Heike & Terrierbande (die sich ganz sicher ist, daß sie beim heimischen Casting auf jeden Fall besteht)


20. November 1999 18:40

Grüß Dich Carola,

bei jeder clickerdiskussionsliste erscheinen beiträge wie der deine nach einer gewissen zeit. Hier hat es sehr lange gedauert. Du hast dir einiges vom herzen geschrieben, was mit dem clicker nichts, aber auch gar nichts zu tun hat. Darum nur eine ganz kleine antwort in diese richtung.
Das lernen von kunststückchen hat den alleinigen sinn, daß mensch die regeln der operanten konditionierung lernt anzuwenden (nicht in der prüfung aufzusagen), die kunst(!) des shapings lernt, bestärkungswechsel lernt, signalverknüpfung lernt. Wenn er das bei unkritischem verhalten geübt und perfektioniert hat, kann er sich an die tagesproblem wie wahlverhalten und entscheidungslernen wagen. Er kann die ethischen probleme im tierheim angehen, z.b. verhaltensgestörte hunde vermittelbar zu machen.
Über die ursachen der verhaltensstörung möchte ich mich hier lieber nicht auslassen.

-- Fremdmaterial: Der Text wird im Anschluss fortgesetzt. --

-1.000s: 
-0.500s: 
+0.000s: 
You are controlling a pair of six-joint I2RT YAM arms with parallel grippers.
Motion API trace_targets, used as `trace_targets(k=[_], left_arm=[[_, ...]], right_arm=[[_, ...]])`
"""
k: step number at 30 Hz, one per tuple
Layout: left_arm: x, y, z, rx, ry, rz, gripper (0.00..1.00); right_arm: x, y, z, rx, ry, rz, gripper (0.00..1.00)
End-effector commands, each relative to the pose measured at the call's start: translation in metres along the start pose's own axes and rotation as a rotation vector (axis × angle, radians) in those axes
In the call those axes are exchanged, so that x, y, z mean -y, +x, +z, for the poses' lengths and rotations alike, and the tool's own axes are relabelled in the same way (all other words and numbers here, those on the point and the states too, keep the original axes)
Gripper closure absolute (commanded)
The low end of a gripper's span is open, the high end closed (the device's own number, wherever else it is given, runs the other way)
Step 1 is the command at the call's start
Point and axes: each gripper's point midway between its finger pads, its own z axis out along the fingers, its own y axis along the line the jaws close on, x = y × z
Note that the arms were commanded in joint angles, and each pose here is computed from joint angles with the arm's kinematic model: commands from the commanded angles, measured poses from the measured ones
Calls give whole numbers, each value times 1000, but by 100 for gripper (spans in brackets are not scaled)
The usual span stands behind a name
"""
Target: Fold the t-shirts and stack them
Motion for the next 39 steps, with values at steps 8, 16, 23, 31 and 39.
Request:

Das andere an deinem beitrag ist - er ist rein theoretisch. Würdest wirklich hunde im clickertraining sehen, würdest du etwas anders formulieren.
Warum mein Mirko jeden morgen darauf besteht, seinen korb auszuräumen, wobei ich die gegenstände benennen muß und ihn wieder einräumt, um ihn wieder ausräumen zu können? Ich weiß es nicht. Aber es ist eine gemeinsame beschäftigung. Hunde, mit denen man sich beschäftigt, weil sie es möchten, sind nicht mit einem eingeseiften tiger im zirkus (das horrorbild meiner kindheit) zu vergleichen.

Einmal anders herum gefragt: Was soll ein Mensch nach deiner meinung mit einem beutegreifer als kumpan tun? Worin soll das gemeinsame dasein bestehen?